Finlay Macleod writes:
It feels strange for me to be writing about John Murray in English since we never spoke a word in English one to the other: we just never thought of it. It is also strange since our lives ran in parallel in so many ways. Yet I had not met him until we were both adults.
The outward pattern of his early life was not atypical of his generation: a generation that felt more than any other the reality of the social changes taking place in Lewis. He spent his boyhood years in Barvas in the late 1930s, tolerated the acerbic Nicolson Institute of his time, graduated in Edinburgh University and went on to teach in a secondary school in that city.
From there he entered into the range of new initiatives arising in the Gaelic world at that time. He spent a fruitful time as editor with the newly established Gaelic Books Council set up by Derick Thomson at Glasgow University. He often told that his most satisfying and crucial work there was the editing of Angus Campbell/ Am Puilean's magnificent book, Suathadh ri Iomadh Rubha.
From there he returned home to Lewis to head the emerging Bilingual Education Project. From this platform he entered into the vision of the recreation of a gestaltic Gaelic social infrastructure that harked back to the long-lost Kingdom of the Isles/ Tighearnas nan Eilean. This involved the setting up of a whole range of new secular initiatives of which the publishing company Acair, the Comainn Eachdraidh and Radio nan Gaidheal continue as the most lasting examples.
So what kind of man was he? His was a multifarious personality fed by an unusually rich imagination which had him attempting to rearrange the world around him rather than accepting it how he found it. Like others in his setting he didn't look to religion to frame a meaningful life for himself, but continued to seek new ways of being to make sense of the world around him. His singular imagination led him to perceive things in ways that weren't always easy for others to follow, and yet his personal charm was such that it led to people respecting and adoring him. They felt enchanted by having encountered him.
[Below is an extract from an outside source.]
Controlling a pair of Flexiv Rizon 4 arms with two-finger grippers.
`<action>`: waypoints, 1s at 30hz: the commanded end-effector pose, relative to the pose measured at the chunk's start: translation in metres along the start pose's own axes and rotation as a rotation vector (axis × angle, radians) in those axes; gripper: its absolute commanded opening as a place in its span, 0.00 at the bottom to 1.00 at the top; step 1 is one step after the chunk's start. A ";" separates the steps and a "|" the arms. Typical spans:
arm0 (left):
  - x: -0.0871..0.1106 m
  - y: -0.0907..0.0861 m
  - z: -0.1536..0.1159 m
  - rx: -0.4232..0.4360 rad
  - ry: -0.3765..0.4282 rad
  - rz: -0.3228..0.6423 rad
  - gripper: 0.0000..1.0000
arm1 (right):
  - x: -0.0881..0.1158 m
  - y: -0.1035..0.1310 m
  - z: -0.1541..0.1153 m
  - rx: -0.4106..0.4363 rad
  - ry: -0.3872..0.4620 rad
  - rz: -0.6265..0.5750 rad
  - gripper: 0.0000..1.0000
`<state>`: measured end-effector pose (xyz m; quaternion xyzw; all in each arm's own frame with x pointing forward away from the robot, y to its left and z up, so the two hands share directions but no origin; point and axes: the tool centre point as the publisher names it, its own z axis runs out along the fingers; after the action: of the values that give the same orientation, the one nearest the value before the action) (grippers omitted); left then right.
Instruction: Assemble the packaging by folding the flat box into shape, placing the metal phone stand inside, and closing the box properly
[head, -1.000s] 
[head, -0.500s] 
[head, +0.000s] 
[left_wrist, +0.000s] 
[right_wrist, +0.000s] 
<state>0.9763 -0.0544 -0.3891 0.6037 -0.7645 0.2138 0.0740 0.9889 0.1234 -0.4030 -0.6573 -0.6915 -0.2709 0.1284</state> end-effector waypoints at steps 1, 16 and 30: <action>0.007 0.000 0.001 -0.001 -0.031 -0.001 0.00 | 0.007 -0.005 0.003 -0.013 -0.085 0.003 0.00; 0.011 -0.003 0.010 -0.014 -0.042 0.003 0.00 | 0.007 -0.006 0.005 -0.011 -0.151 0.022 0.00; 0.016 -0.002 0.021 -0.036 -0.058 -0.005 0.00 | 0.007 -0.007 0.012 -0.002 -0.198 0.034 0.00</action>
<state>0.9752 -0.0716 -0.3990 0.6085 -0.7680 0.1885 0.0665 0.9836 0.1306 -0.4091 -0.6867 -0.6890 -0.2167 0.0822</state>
And this, of course, was the same imagination and cognitive seeking which expressed itself in one of the most pointed and succinct contemporary writing that we have in Gaelic, and this will be his lasting legacy. His book of short stories, An Aghaidh Choimheach, is a classic.
Part of his charm and attraction was that he was exceedingly witty, given his imaginative way of understanding his world. And this wit fed into the various plays he wrote for stage and radio. Everything he did had style and presence and a singular stamp that was all his own. His work as with all his thinking stays memorable.
His dear wife, Nora, passed away some eight years ago and his life was not the same since then. But even in the very last stages of his life when his short-term memory had atrophied, his alacrity for new story spoken in beautifully rendered Lewis Gaelic remained intact to the end.
Like so many others, I'm going to miss him terribly, for to me he was a kindred spirit.